不妊の状態は個々で異なりますので、個人の状態に合わせた方法で治療を行います。以下、代表的な治療方法です。

  • 1.タイミング法診察で排卵日を予測し、妊娠しやすい時期に性交渉を持っていただく方法です。排卵日前後の通院が必要です。
  • 2.排卵誘発法
    • 〇アンタゴニスト法

      月経3日目から排卵誘発剤(注射)を使用し、その5日後から自発的な排卵を抑制する薬(注射)を使用します。

    • 〇アゴニスト法

      自発的な排卵を抑制する薬(点鼻薬)を月経初日から使用し、月経3日目から排卵誘発剤(注射)を使用します。

    • 〇黄体ホルモン法

      月経3日目から排卵誘発剤(注射)を使用し、その2日後から自発的な排卵を抑制する薬(内服薬)を使用します。

    • 〇クロミッド法

      月経3日目から排卵誘発剤としてクロミッド(内服薬)を使用し、適宜、注射の排卵誘発剤を使用します。
      注射の排卵誘発剤は、通院回数を少なくするために自宅での自己注射を薦めています。

  • 3.人工授精精液を洗浄することで精子濃度をあげ、細いカテーテルで子宮内に注入する方法です。排卵日に行います。タイミング法で妊娠しない方、頸管因子を持つ方、射精障害の方に対して行います。
  • 4.手術
    • 1)子宮鏡下手術

      着床の環境を改善するために行います。
      子宮内膜ポリープや子宮内腔に突出した子宮筋腫を摘出します。入院が必要となります。

    • 2)腹腔鏡下手術

      骨盤内の環境を改善するために行います。
      子宮筋腫、子宮内膜症、卵巣嚢腫、卵管留水症、卵管周囲癒着の治療を行います。

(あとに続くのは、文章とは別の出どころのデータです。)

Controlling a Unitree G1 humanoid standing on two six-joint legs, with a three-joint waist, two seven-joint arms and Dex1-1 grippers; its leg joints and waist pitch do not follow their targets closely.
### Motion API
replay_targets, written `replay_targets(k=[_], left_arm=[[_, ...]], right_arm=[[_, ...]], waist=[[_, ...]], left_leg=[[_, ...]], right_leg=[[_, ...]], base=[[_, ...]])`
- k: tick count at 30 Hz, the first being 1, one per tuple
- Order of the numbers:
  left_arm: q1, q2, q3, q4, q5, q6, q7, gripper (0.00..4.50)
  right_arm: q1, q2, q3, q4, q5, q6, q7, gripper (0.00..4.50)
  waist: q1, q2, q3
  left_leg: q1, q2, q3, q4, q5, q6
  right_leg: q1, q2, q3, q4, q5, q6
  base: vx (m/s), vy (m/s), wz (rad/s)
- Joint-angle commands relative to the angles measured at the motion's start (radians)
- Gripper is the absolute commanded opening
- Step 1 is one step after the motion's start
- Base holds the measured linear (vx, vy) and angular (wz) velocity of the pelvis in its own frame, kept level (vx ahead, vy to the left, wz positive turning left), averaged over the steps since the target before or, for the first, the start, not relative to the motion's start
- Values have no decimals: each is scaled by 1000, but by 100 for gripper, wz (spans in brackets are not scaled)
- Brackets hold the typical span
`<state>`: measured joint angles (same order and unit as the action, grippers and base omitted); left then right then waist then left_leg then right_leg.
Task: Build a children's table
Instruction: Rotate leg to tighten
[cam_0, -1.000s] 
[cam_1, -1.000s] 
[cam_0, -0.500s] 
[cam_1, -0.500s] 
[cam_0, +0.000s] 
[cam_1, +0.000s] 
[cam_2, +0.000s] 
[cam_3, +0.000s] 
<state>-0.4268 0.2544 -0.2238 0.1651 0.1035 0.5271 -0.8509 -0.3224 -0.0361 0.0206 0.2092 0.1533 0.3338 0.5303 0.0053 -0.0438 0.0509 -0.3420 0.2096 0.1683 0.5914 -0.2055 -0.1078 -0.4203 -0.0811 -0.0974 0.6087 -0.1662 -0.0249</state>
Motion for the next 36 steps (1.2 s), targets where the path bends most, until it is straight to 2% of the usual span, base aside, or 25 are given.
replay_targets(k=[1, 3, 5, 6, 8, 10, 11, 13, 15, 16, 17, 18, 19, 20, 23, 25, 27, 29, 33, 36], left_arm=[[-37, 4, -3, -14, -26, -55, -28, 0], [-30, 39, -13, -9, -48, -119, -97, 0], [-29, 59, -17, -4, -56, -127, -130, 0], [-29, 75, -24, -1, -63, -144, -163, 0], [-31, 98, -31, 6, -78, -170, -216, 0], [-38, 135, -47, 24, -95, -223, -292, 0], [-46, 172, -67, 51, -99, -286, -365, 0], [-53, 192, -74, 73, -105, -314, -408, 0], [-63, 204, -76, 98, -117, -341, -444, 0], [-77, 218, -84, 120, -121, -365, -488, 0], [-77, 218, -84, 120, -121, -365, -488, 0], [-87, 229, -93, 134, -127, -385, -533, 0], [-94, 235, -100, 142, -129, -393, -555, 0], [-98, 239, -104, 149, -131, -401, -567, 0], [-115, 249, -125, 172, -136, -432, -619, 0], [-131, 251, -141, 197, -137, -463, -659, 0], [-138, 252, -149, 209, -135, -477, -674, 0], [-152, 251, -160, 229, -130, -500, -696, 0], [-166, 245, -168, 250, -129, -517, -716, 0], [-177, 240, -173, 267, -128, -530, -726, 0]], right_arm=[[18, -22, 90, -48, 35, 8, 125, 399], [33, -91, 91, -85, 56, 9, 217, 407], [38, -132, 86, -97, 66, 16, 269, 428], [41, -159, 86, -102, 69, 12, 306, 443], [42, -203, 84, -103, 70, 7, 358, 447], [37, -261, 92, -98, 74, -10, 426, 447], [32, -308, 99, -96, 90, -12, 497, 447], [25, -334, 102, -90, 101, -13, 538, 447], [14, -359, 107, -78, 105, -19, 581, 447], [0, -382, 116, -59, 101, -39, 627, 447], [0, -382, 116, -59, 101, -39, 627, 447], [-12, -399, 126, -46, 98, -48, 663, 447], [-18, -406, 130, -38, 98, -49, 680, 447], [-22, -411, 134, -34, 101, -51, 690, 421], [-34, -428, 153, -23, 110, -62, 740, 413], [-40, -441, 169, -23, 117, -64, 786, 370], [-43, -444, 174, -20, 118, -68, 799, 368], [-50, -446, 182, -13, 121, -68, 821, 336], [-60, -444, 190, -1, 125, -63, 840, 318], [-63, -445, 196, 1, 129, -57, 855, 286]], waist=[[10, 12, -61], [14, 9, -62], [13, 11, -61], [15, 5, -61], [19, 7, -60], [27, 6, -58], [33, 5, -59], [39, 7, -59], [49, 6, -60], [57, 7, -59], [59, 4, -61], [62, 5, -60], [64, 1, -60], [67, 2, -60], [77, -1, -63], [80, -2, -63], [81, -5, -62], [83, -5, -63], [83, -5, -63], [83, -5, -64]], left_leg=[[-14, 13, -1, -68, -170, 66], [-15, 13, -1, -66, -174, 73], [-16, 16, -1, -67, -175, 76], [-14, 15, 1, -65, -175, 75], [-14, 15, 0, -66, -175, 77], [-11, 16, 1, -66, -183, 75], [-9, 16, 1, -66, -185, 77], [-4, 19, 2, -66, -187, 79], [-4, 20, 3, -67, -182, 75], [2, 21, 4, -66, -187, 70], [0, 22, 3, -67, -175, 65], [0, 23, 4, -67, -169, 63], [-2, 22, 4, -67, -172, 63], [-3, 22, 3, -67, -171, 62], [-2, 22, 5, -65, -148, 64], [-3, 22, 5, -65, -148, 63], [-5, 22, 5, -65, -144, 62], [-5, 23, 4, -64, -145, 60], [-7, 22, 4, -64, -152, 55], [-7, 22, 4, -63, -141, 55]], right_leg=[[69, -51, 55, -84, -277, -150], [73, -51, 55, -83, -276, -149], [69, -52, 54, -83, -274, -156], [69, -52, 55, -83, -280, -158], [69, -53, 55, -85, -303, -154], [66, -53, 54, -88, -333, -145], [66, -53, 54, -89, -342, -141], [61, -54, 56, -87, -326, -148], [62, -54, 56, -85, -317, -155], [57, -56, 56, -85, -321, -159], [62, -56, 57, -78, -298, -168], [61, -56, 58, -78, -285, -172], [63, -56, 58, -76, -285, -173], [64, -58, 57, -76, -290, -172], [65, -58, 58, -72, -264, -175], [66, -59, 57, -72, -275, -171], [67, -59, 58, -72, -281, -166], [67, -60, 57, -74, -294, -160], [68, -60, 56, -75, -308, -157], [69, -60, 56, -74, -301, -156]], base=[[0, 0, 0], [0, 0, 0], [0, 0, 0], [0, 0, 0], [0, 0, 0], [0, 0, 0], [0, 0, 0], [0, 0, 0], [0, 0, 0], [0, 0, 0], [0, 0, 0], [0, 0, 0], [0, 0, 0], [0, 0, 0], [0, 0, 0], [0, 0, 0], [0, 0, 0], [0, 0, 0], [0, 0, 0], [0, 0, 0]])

    • 子宮鏡下手術および腹腔鏡下手術は、他院で不妊治療を受けている方に対しても行っております。

  • 5.体外受精

    腟の方から細い針で卵巣から卵子を取り出し、体外で精子と卵子を受精させ、受精した胚を数日後に子宮内腔へ戻す治療です。本治療の大きな特徴は、受精が確認できることです。卵管が閉塞している方や、他の治療で妊娠しない方に対して行っております。

    • 1)採卵

      麻酔を使用し、なるべく多くの卵子を回収する方針としています。

    • 2)精子の調整法

      精子の状態が不良の際は、精子のDNA損傷を引き起こす遠心分離は行わず、マイクロ流体技術を用いて良好な精子を回収します。顕微授精では、ヒアルロン酸を用いて成熟精子を選別します。

    • 3)胚移植

      GM-CSF・ヒアルロン酸含有培養液を使用しています。

  • 6.顕微授精

    精子の数が極めて少ない場合や運動率が極めて低い場合は、卵子と精子を同じ容器の中にいれ一緒に培養を行う媒精では受精が困難です。精子の状態が不良な場合や過去の体外受精で受精障害が認められた場合に顕微授精を行います。

    顕微鏡の画像

保険適用

保険に適用される回数には、「40歳未満で6回」、「40歳以上43歳未満で3回」と制限があります。
他院から本院に転院される際には、治療の経過がわかる資料をお持ちください。
保険適用に関しては、厚生労働省のホームページをご覧ください。

・不妊治療に関する取組|厚生労働省

当院では、成績向上のために保険診療に加え先進医療を行っております。
先進医療は自費負担となりますが、助成制度がありますのでご利用ください。